Но Пэт улыбалась: попробуйте. Совместить академический мускул с прогрессивным образованием – задача почти не решаемая, но решать такие задачи – предназначение учителя. Качество подготовки ребенка к жизни всегда на его совести. В бланках теста и методичках все равно никакой силы нет.
Вторая мысль не так очевидна: социально ориентированное государство – палка о двух концах. Мнение общества как ни учитывай, как ни реформируй под него отрасль, а базовых противоречий все равно не снять. Вспоминается притча «Мельник, мальчик и осел»: какие комбинации участники ни осуществляют, угодить всем не получается.
Грусть Патриции Грэм о том, что образованию следует вестись на критику очень осторожно. Пока еще в Америке вершит дела поколение, которое выросло без стресса и насилия, с широкими взглядами на человеческое предназначение. С чем придут тестообученные?
И мое личное ощущение. Когда-то в институте мы читали книгу Андрея Кофмана «Америка несбывшихся чудес». Про мечты европейцев о Новом свете: думали, там русалки, а это просто дельфины, думали, несметные сокровища – оказалось, месторождения есть, но и там нужно киркой помахать. В реках мед не течет. С неба золотые монеты не падают. Правда, все можно заработать. А ждать и трудиться хотели не все конкистадоры.
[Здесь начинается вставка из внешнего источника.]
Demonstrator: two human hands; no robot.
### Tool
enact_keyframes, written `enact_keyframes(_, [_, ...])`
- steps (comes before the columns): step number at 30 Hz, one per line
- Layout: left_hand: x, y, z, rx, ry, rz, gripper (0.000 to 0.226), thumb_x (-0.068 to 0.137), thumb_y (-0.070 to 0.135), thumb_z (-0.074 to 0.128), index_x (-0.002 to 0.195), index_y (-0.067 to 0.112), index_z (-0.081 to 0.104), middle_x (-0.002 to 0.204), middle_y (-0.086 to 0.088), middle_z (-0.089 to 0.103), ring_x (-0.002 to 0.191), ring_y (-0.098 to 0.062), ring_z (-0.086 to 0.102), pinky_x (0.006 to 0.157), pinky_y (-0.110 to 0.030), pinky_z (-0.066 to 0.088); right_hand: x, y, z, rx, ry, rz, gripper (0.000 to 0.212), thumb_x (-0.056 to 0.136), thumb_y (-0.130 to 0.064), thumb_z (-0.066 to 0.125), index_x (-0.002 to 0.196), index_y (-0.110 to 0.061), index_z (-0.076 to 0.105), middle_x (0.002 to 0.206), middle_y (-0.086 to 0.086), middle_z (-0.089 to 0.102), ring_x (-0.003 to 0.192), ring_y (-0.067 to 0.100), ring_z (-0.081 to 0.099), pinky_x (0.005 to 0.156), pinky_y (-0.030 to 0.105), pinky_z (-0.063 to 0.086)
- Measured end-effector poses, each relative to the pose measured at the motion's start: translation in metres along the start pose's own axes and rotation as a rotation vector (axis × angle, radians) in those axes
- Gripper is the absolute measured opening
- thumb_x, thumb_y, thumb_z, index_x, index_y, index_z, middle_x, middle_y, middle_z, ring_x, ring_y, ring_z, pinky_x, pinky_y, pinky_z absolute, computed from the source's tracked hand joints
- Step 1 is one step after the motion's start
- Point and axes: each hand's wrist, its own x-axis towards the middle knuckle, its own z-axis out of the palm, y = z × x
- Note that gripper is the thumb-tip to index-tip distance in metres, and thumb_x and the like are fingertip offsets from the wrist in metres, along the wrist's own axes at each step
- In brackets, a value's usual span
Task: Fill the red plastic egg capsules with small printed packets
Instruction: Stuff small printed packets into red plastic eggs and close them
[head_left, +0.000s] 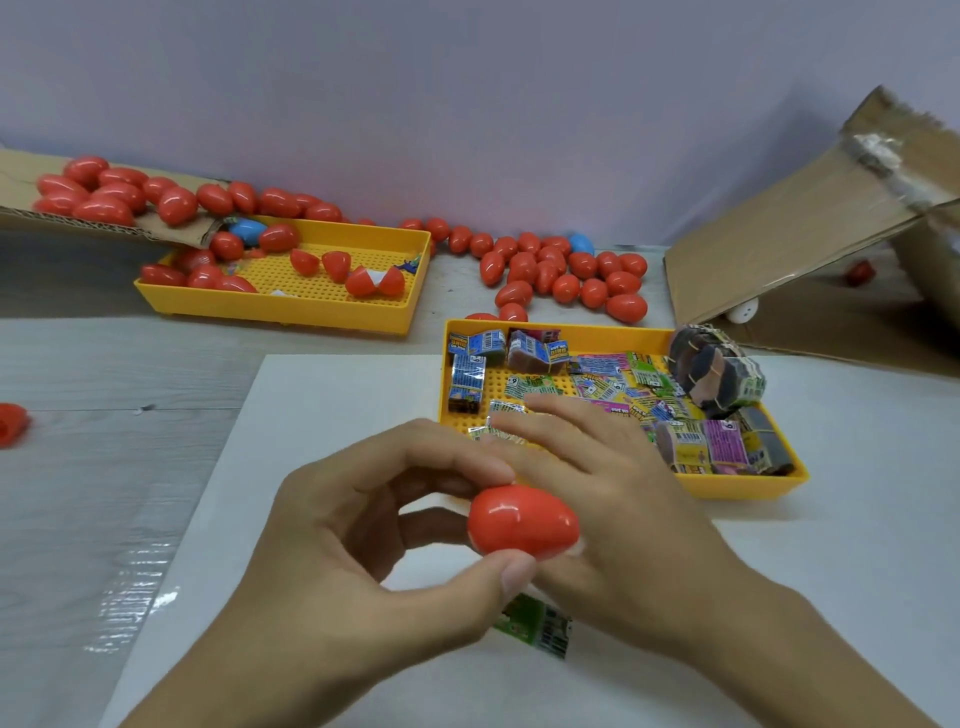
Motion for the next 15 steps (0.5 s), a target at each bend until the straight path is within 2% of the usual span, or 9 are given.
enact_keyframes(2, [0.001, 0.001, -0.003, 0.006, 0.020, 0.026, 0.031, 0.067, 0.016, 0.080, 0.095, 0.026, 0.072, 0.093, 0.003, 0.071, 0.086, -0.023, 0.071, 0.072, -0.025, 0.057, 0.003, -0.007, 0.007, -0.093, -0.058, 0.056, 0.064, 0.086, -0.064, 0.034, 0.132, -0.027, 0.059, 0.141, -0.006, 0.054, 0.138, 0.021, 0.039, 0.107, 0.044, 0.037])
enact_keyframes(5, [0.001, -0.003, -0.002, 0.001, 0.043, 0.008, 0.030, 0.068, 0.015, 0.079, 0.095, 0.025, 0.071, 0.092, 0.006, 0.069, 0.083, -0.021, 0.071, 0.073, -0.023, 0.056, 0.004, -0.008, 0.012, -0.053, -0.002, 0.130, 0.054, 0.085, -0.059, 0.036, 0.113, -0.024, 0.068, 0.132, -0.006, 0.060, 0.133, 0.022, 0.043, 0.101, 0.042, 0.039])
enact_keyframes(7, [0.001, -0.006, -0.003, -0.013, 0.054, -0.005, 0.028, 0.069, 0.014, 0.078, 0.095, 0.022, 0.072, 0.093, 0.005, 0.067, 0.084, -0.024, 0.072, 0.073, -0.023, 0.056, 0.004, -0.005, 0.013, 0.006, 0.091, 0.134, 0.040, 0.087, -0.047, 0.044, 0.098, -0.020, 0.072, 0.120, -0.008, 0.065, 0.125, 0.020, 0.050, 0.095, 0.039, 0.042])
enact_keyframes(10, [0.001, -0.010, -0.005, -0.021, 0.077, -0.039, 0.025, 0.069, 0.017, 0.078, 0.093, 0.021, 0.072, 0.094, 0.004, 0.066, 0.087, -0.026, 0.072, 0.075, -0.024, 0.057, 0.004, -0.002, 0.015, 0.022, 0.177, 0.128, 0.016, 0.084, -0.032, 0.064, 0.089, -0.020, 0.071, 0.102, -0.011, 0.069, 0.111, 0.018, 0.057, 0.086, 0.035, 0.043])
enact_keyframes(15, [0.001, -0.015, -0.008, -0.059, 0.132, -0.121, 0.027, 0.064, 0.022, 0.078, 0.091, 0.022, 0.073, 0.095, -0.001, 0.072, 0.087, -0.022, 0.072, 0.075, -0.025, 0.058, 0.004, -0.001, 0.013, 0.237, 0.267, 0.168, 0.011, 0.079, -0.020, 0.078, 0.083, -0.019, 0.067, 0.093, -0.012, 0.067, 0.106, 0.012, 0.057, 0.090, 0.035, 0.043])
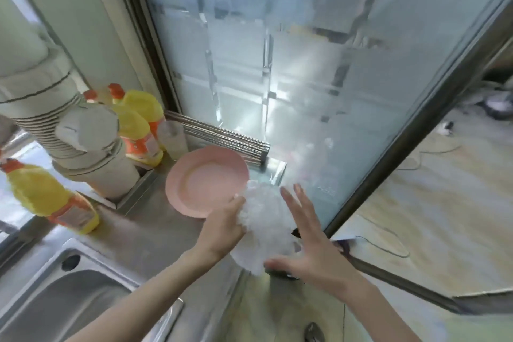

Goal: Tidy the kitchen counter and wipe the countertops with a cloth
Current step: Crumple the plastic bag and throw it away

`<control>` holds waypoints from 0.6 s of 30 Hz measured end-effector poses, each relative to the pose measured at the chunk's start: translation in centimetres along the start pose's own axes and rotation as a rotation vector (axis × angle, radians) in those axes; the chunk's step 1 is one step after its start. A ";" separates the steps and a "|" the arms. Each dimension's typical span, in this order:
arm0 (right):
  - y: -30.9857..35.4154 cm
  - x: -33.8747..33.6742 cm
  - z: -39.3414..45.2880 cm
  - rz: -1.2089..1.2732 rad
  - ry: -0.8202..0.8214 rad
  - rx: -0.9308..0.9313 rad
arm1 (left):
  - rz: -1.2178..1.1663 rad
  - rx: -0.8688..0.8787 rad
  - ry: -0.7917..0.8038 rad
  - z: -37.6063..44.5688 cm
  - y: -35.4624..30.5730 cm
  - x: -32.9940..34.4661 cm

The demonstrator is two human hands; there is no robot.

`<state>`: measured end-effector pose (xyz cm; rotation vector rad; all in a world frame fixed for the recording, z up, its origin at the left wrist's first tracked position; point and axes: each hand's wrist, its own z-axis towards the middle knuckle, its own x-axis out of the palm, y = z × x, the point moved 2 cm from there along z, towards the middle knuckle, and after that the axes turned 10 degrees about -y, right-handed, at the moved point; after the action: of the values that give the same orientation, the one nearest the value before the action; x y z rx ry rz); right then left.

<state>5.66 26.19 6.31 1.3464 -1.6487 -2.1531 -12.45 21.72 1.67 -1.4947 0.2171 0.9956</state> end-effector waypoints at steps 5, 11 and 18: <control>-5.5 -1.9 -0.9 -0.341 -0.068 0.012 | -0.322 -0.200 0.290 1.6 -5.7 8.1; -15.4 -5.8 -1.7 -0.236 -0.200 0.154 | -0.565 -0.397 0.530 1.9 -8.2 16.5; -29.8 -2.8 -0.4 -0.110 -0.078 0.355 | -0.227 -0.450 0.537 0.1 0.1 25.6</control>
<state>19.56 39.47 -16.65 1.4870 -2.1141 -2.0613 3.05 32.32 -15.75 -2.1343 0.2047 0.4573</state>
Наш Новый свет – образование детей. Будем трудиться, научимся ждать.
PS.
О Патриции Грэм. С 1958 года – аспирант колумбийского университета. В 1961 году провела год в Москве. Затем – профессор университета в педагогическом колледже. В 1977 – национальный институт образования при федеральном правительстве. Член политической команды президента Картера в сфере образования. 1982 – 1991 – декан высшей педагогической школы Гарварда, первая в истории Гарвардского университета женщина-декан. Стипендиальный фонд Спенсера. Сейчас возглавляет совет попечителей фонда Карнеги – фонд повышения квалификации педагогов.